INSTRUCTIONS TO FOLLOW
At the line that holds "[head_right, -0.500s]", start repeating, and keep going exactly through the final line of the material; include both ends and skip the pictures.

---- PROVIDED MATERIAL

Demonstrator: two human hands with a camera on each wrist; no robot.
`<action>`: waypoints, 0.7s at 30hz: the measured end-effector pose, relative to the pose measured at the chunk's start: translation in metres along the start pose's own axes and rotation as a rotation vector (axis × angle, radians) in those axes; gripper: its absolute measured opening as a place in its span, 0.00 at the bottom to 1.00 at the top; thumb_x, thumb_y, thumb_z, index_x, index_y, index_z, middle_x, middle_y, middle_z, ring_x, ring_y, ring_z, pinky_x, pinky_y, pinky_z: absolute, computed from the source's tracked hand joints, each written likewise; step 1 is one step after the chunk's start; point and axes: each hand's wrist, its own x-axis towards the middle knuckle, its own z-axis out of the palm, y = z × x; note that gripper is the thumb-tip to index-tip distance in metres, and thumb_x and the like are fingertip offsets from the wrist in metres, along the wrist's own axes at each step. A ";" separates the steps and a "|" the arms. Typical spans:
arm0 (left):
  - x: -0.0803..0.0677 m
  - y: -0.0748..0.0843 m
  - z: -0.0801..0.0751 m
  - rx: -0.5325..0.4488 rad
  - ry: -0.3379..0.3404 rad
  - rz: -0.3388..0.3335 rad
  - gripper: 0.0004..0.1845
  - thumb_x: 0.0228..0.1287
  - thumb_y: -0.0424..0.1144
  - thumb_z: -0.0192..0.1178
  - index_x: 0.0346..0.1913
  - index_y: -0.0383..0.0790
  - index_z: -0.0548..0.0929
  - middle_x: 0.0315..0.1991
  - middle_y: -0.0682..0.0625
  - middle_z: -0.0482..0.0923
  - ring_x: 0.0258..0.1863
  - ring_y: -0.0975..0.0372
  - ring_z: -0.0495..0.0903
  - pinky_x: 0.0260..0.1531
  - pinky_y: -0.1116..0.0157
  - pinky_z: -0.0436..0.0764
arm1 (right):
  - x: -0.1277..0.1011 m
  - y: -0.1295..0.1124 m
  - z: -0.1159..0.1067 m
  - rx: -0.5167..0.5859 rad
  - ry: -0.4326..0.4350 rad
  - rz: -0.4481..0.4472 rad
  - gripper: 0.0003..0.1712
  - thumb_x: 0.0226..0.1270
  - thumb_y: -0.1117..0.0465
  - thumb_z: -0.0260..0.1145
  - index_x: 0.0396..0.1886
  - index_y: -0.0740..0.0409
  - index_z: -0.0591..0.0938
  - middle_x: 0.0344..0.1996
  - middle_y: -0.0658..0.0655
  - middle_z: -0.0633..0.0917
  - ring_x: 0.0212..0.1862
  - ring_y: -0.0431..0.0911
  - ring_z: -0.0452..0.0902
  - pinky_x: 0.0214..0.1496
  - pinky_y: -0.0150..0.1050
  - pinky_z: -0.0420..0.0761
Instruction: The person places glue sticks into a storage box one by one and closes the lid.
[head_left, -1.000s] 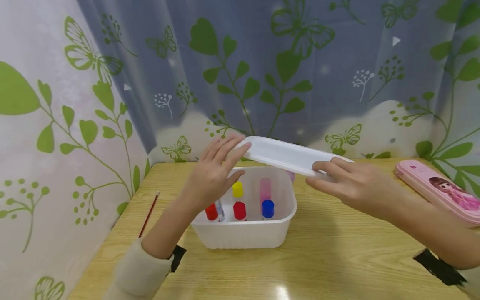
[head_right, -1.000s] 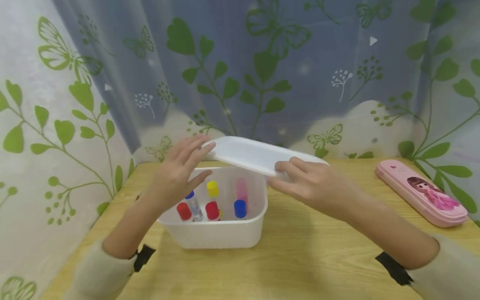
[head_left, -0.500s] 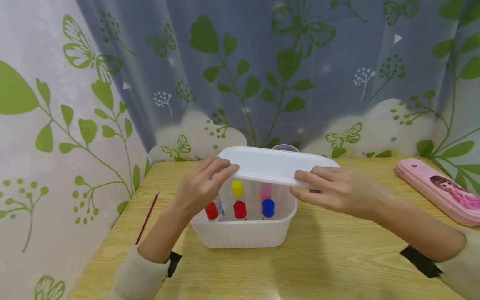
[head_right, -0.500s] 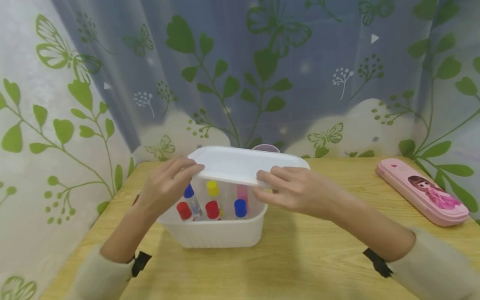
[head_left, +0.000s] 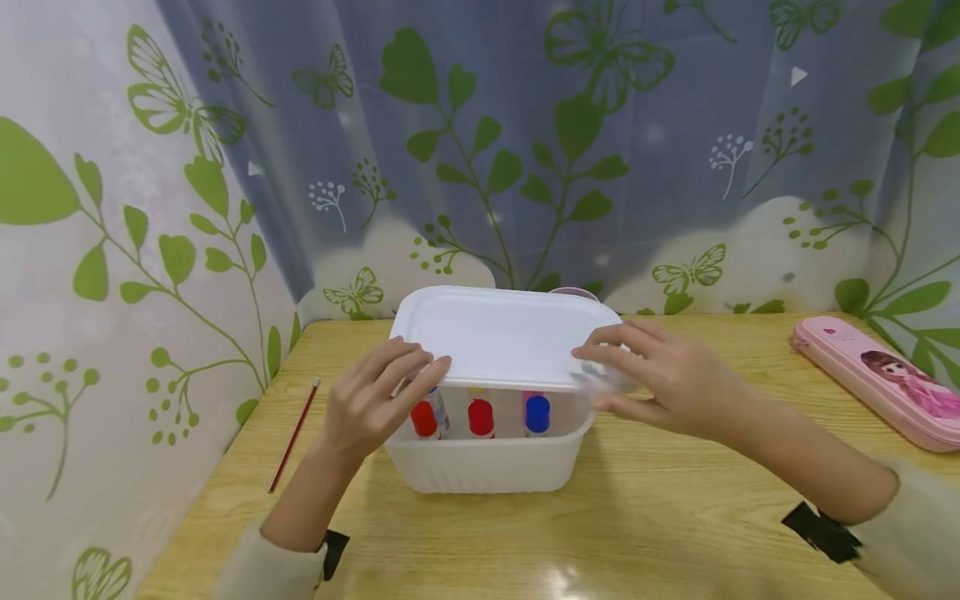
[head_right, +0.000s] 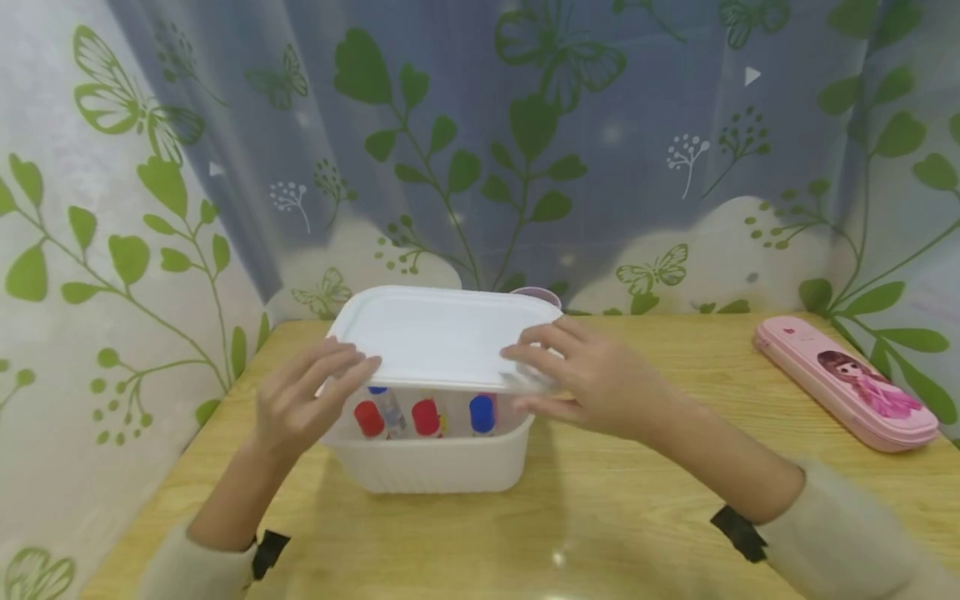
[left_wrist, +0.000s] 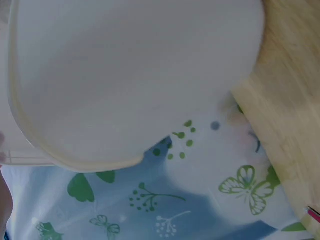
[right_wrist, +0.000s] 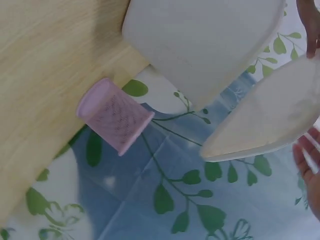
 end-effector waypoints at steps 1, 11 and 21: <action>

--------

RESULT BELOW
[head_right, -0.500s] 
[head_left, +0.000s] 
[head_right, +0.000s] 
[left_wrist, +0.000s] 
[right_wrist, +0.000s] 
 end-effector waypoints at steps 1, 11 and 21: <action>

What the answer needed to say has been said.